Here we perform a Z-test for population mean μ.
Null hypothesis H₀:   μ = μ₀
Alternative hypothesis H₁
two-tailed (μ ≠ μ₀)
Approach
p-value
Do you know the Z-score?
Yes
Z-score
p-value

# Z-test Calculator

By Anna Szczepanek, PhD
Last updated: Jun 09, 2020

This Z-test calculator is a tool that helps you perform a one-sample Z-test on the population's mean. Two forms of this test - a two-tailed Z-test and a one-tailed Z-tests - exist, and can be used depending on your needs. You can also choose whether the calculator should determine the p-value from Z-test, or you'd rather use the critical value approach!

Read on to learn more about Z-test in statistics, and, in particular, when to use Z-tests, what is the Z-test formula, and whether to use Z-test vs. t-test.

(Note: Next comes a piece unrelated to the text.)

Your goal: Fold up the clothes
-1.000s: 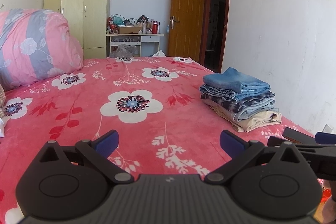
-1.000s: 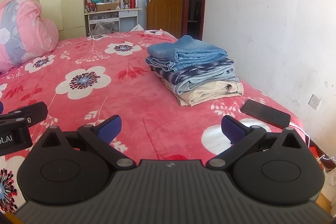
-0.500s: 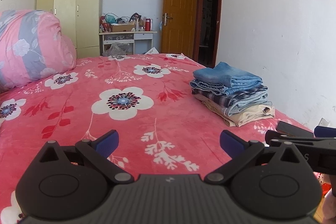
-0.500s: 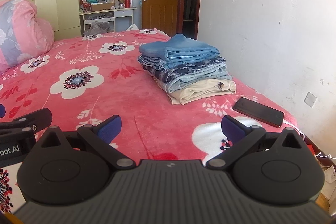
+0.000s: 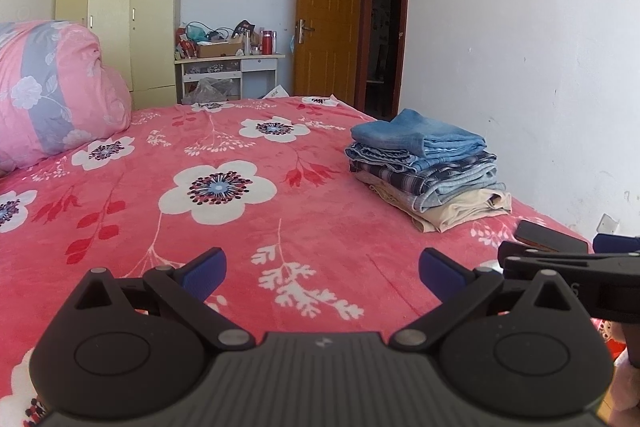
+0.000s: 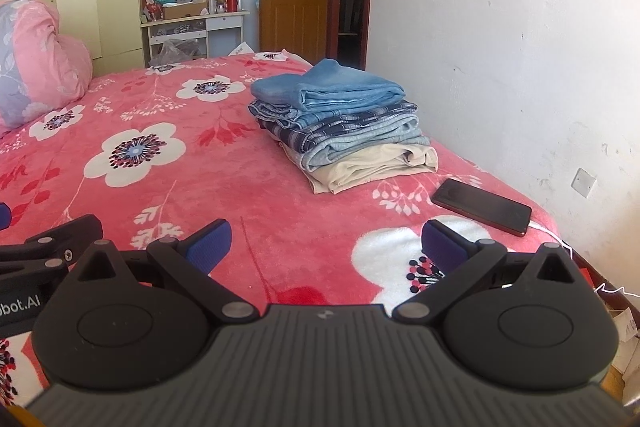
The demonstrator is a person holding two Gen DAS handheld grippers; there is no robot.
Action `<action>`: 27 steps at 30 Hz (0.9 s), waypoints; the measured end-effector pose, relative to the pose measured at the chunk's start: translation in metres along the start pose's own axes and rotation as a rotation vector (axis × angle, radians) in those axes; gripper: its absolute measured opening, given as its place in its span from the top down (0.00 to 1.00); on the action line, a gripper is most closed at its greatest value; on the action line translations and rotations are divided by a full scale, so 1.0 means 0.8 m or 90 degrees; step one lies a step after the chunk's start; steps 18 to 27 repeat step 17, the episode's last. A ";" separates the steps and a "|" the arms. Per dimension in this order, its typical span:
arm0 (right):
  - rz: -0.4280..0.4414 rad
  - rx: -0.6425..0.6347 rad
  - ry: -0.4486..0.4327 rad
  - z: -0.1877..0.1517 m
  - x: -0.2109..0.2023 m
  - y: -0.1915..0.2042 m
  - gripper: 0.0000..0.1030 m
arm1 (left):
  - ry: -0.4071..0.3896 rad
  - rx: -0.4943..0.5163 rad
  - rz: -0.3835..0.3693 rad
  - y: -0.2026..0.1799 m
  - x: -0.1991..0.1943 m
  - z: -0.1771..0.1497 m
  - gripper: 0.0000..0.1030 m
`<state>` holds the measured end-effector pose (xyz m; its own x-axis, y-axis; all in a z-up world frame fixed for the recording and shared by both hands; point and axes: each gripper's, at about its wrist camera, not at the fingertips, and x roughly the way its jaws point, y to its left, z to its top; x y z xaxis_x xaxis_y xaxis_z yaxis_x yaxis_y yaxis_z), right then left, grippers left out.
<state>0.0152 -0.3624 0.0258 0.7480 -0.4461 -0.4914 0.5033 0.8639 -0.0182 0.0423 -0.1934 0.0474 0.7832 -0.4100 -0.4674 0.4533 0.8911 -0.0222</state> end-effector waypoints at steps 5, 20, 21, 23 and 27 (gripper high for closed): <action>0.002 0.001 0.003 -0.002 0.001 0.000 0.01 | 0.002 0.001 0.002 -0.001 -0.001 -0.001 0.00; 0.006 0.001 0.003 -0.004 -0.002 0.002 0.01 | 0.005 -0.001 0.003 0.001 -0.004 0.000 0.00; 0.006 0.001 0.003 -0.004 -0.002 0.002 0.01 | 0.005 -0.001 0.003 0.001 -0.004 0.000 0.00; 0.006 0.001 0.003 -0.004 -0.002 0.002 0.01 | 0.005 -0.001 0.003 0.001 -0.004 0.000 0.00; 0.006 0.001 0.003 -0.004 -0.002 0.002 0.01 | 0.005 -0.001 0.003 0.001 -0.004 0.000 0.00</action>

As a bonus, we give some step-by-step examples of how to perform Z-tests!

## What is a Z-test?

A one sample Z-test is one of the most popular location tests. The null hypothesis is that the population mean value is equal to a given number, μ₀:

H₀: μ = μ₀

We perform a two-tailed Z-test if we want to test whether the population mean is not μ₀:

H₁: μ ≠ μ₀,

and a one-tailed Z-test if we want to test whether the population mean is less/greater than μ₀:

H₁: μ < μ₀ (left-tailed test); and

H₁: μ > μ₀ (right-tailed test).

Let us now discuss the assumptions of a one-sample Z-test.

## When to use Z-tests?

You may use a Z-test if your sample consists of independent data points and:

• the data is normally distributed, and you know the population variance;

or

• the sample is large, and data follows a distribution which has a finite mean and variance. You don't need to know the population variance.

The reason these two possibilities exist is that we want the test statistics that follow the standard normal distribution N(0,1). In the former case, it is an exact standard normal distribution, while in the latter, it is approximately so, thanks to the central limit theorem.

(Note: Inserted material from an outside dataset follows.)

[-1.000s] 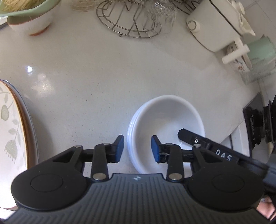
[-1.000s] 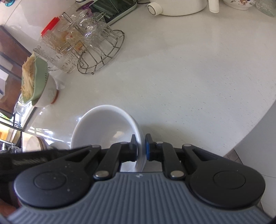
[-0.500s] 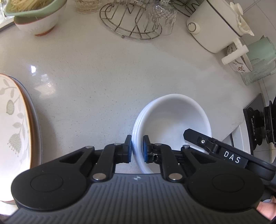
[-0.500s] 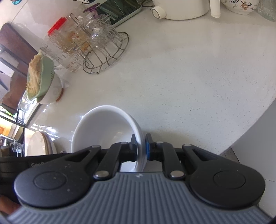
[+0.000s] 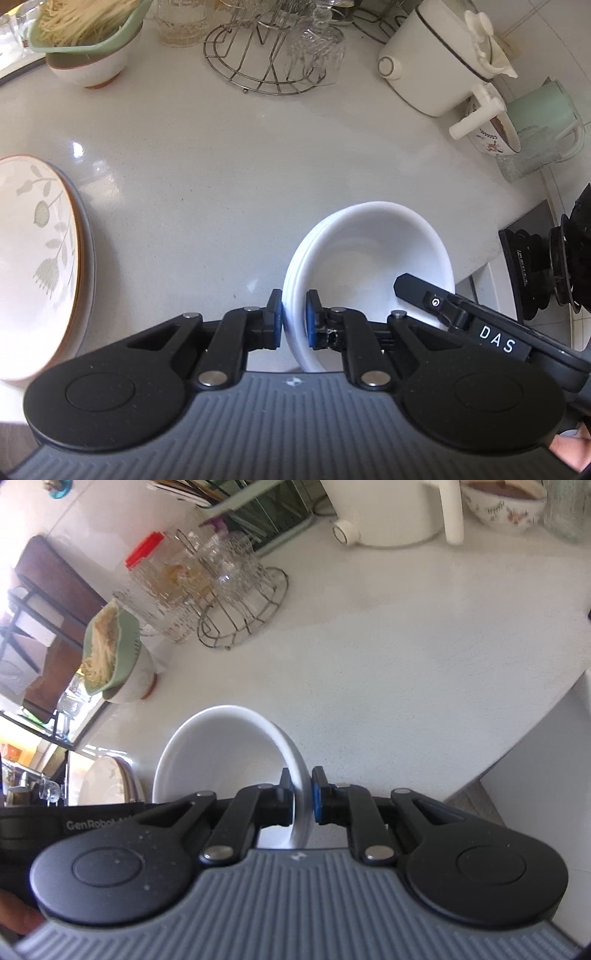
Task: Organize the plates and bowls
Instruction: 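Lift and carry the nested white bowls with both grippers over the plate stack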
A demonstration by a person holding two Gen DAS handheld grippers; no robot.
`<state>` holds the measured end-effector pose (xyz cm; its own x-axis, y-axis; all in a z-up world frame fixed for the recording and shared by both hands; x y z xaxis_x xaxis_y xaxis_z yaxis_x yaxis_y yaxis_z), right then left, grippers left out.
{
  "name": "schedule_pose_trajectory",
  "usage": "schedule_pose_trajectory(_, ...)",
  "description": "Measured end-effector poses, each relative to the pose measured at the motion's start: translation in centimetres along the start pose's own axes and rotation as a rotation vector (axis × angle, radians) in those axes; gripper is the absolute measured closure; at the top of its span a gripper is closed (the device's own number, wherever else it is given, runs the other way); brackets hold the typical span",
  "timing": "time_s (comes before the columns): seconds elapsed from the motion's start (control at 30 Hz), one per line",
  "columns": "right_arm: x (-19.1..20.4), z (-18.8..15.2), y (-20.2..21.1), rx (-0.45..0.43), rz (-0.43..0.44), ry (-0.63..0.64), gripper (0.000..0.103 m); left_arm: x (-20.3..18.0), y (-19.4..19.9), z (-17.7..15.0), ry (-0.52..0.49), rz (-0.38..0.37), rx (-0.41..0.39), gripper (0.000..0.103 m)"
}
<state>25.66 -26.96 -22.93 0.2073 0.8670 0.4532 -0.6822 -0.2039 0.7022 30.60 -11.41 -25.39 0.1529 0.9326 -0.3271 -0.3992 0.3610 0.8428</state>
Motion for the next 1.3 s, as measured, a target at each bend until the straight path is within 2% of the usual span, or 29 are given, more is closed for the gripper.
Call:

The question remains, "When is my sample considered large?" Well, there's no universal criterion. In general, the more data points you have, the better the approximation works. Statistics textbooks recommend having no fewer than 50 data points, while 30 is considered the bare minimum.

## Z-test formula

Let `x1, ..., xn` be an independent sample following the normal distribution N(μ, σ²), i.e., with a mean equal to `μ`, and variance equal to `σ²`.

We pose the null hypothesis, H₀: μ = μ₀

We define the test statistic, Z, as:

`Z = (x̄ - μ0) * √n / σ`

where:

• `x̄` is the sample mean, i.e., `x̄ = (x1 + ... + xn) / n`;

• `μ0` is the mean postulated in H₀;

• `n` is sample size; and

• `σ` is population standard deviation.

In what follows, the uppercase `Z` stands for the test statistic (treated as a random variable), while the lowercase `z` will denote an actual value of `Z`, computed for a given sample drawn from N(μ,σ²).

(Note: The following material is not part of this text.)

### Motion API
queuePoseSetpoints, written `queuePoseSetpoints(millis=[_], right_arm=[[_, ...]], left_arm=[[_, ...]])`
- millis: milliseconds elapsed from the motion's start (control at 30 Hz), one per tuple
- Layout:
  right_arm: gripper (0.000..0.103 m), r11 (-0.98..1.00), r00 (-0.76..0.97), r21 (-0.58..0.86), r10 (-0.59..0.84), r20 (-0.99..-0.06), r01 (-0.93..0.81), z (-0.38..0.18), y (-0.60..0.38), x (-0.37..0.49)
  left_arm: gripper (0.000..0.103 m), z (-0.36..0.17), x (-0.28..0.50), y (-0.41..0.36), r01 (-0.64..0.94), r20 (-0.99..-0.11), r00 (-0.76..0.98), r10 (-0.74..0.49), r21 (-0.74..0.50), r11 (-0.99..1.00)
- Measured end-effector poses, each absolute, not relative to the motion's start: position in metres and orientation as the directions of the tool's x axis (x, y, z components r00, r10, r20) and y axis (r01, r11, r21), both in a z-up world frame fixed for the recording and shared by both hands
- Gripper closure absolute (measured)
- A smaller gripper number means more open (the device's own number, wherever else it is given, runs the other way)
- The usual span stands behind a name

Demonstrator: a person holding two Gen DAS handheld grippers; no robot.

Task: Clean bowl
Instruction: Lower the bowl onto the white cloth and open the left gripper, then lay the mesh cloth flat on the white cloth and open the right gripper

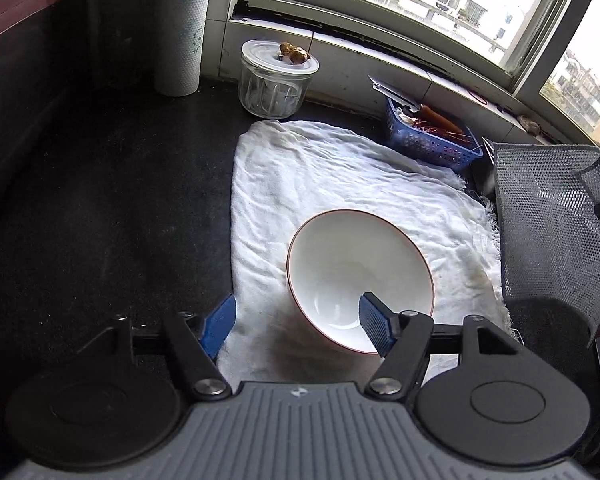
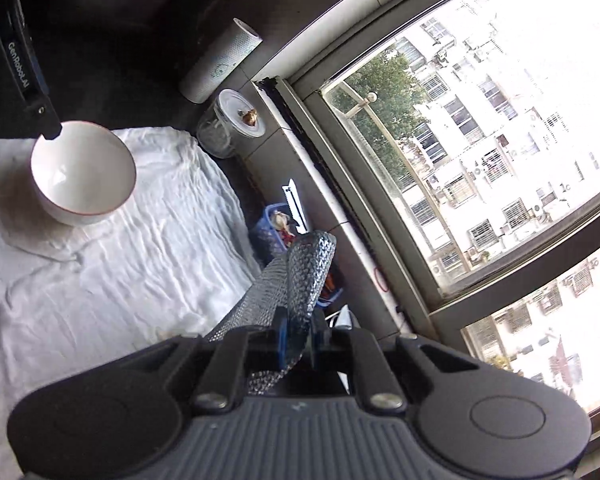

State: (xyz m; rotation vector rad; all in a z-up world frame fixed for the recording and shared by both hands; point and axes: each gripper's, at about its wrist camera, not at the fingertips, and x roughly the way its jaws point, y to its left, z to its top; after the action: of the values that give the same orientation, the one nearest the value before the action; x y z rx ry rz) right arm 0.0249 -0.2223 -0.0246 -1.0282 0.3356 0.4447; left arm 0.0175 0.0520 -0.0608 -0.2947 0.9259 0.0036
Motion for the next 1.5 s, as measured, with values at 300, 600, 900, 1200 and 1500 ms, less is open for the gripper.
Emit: queuePoseSetpoints(millis=[300, 600, 900, 1200, 1500], right_arm=[[0.093, 0.334, 0.725, -0.646, 0.390, -0.568, -0.686, -0.063, -0.200, 0.018], [0.057, 0.292, 0.536, -0.450, 0.405, -0.741, -0.844, -0.113, -0.184, 0.004], [0.050, 0.504, 0.573, -0.348, 0.407, -0.711, -0.790, -0.081, -0.193, 0.013], [0.059, 0.773, 0.508, -0.043, 0.372, -0.777, -0.633, -0.137, -0.198, 0.047], [0.024, 0.829, 0.519, 0.016, 0.365, -0.773, -0.560, -0.110, -0.206, 0.043]], left_arm=[[0.036, -0.062, 0.017, 0.053, -0.127, -0.787, 0.599, -0.145, -0.272, 0.954], [0.036, -0.063, 0.017, 0.051, -0.118, -0.790, 0.592, -0.161, -0.282, 0.952], [0.036, -0.059, 0.014, 0.048, -0.098, -0.774, 0.612, -0.165, -0.281, 0.955], [0.036, -0.056, 0.008, 0.047, -0.092, -0.774, 0.614, -0.153, -0.263, 0.960], [0.035, -0.046, 0.013, 0.037, -0.040, -0.767, 0.628, -0.131, -0.199, 0.979]])
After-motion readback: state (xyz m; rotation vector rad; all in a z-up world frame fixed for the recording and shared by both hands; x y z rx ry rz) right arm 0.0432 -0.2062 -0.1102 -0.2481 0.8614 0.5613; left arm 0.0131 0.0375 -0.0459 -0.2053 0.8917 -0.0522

If H₀ holds, then the sum `Sn = x1 + ... + xn` follows the normal distribution, with mean `n * μ0` and variance `n² * σ`. As `Z` is the standardization (z-score) of `Sn/n`, we can conclude that the test statistic `Z` follows the standard normal distribution N(0,1), provided that H₀ is true.

If our data does not follow a normal distribution, or if the population standard deviation is unknown (and thus in the formula for `Z` we substitute the population standard deviation `σ` with sample standard deviation), then the test statistics `Z` is not necessarily normal. However, if the sample is sufficiently large, then the central limit theorem guarantees that `Z` is approximately N(0,1).

In sections below, we will explain to you how to use the value of the test statistic, `z`, to make a decision, whether or not you should reject the null hypothesis. Two approaches can be used in order to arrive at that decision: the p-value approach, and critical value approach - and we cover both of them! Which one should you use? In the past, the critical value approach was more popular because it was difficult to calculate p-value from Z-test. However, with help of modern computers, we can do it fairly easily, and with decent precision. In general, you are strongly advised to report the p-value of your tests!

## p-value from Z-test

Formally, the p-value is the smallest level of significance at which the null hypothesis could be rejected. More intuitively, p-value answers the questions: provided that I live in a world where the null hypothesis holds, how probable is it that the value of the test statistic will be at least as extreme as the `z`-value I've got for my sample? Hence, a small p-value means that your result is very improbable under the null hypothesis, and so there is strong evidence against the null hypothesis - the smaller the p-value, the stronger the evidence.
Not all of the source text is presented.